In Brukner / Rommel's historical-critical Nestroy edition, it is criticized that the effect hoped for by tripling all characters and motifs has in no way materialized. The repetitions of the situations quickly create an impression of monotony. The renunciation of ambiguities that existed in the original is praised.

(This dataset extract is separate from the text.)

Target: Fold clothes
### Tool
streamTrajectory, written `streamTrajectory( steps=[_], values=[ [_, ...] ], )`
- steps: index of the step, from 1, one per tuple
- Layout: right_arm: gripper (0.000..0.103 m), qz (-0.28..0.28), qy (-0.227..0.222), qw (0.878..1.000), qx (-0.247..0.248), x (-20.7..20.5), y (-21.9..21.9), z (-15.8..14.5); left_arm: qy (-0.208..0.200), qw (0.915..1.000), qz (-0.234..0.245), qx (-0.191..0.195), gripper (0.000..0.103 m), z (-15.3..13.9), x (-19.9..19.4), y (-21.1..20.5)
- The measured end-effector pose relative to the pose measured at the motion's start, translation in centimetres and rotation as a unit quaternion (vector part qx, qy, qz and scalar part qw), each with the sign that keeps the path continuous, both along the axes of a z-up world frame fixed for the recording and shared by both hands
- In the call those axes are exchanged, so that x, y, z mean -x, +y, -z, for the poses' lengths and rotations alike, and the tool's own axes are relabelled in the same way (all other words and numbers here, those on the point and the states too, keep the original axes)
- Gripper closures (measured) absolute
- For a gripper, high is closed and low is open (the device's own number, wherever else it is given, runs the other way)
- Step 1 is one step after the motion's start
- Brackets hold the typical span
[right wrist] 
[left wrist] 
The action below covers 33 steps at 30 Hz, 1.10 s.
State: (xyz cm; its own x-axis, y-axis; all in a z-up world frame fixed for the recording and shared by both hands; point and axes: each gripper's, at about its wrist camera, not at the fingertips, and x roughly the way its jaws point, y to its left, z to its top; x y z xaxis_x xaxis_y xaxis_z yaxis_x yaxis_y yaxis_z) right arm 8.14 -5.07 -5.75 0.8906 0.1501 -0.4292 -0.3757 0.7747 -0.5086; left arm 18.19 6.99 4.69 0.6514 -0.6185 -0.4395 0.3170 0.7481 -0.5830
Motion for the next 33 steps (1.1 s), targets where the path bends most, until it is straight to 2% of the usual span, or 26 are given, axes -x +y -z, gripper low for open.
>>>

Helmut Ahrens calls the work “a comedy tinkered together in the colportage manner and assumes that Nestroy's family difficulties arising at this time would have had an indirect influence on the rather weak piece. As with the previous The Two Gentlemen's Sons , the inconveniences of his (late) divorce from Wilhelmine Nespiesni in Das Gewürzkrämerkleeblatt were to blame for Nestroy's unconvincing poetry and acting. The flirtatious Madame Zichori let Nestroy sing mockingly about the men in a couplet for this reason:

"And they boast of fortitude that I don't laugh -
's is a strong sex, but weak, but weak! " (second act, eighth scene)

literature

  • Helmut Ahrens: I'm not auctioning myself off to the laurel. Johann Nestroy, his life. Societäts-Verlag, Frankfurt am Main 1982, ISBN 3-7973-0389-0 .
  • Fritz Brukner / Otto Rommel: Johann Nestroy, Complete Works. Historical-critical complete edition, twelfth volume, published by Anton Schroll & Co., Vienna 1929; Pp. 441-534, 669-687.
  • Otto Rommel: Nestroys Works. Selection in two parts, Golden Classics Library, German publishing house Bong & Co., Berlin / Leipzig / Vienna / Stuttgart 1908.

Individual evidence

  1. Tree oil = an outdated expression for olive oil
  2. Zichori = root chicory , en coffee substitute
  3. sniff = from sniffles ; also in the sense of being upset = offended, offended
  4. Regerl = dialect pet form for Regina
  5. weak twenties = double meaning: 1. barely twenty years old, 2. twenty-year- olds with weak character
  6. ^ Brukner / Rommel: Johann Nestroy, Complete Works. P. 450.
  7. ^ Brukner / Rommel: Johann Nestroy, Complete Works. P. 465.
  8. ^ Brukner / Rommel: Johann Nestroy, Complete Works. P. 534.
  9. Manuscript collection of the Vienna library in the town hall, call number IN 33.351
  10. Music collection of the Vienna Library in the City Hall, call number MH 855
  11. ^ Brukner / Rommel: Johann Nestroy, Complete Works. Pp. 678-685.
  12. effektuieren = French to make effective
  13. the married women of an ensemble were titled Mad. (Madame); Dlle., Mz. Dlles., Is the abbreviation for Demoiselle (= Fräulein), the name used by unmarried actresses at the time
  14. ^ Otto Rommel: Nestroys works. S. LXIII-LXIV.
  15. ^ Brukner / Rommel: Johann Nestroy, Complete Works. Pp. 677-678.
  16. Helmut Ahrens: I'm not auctioning myself up to the laurel. Pp. 265-266.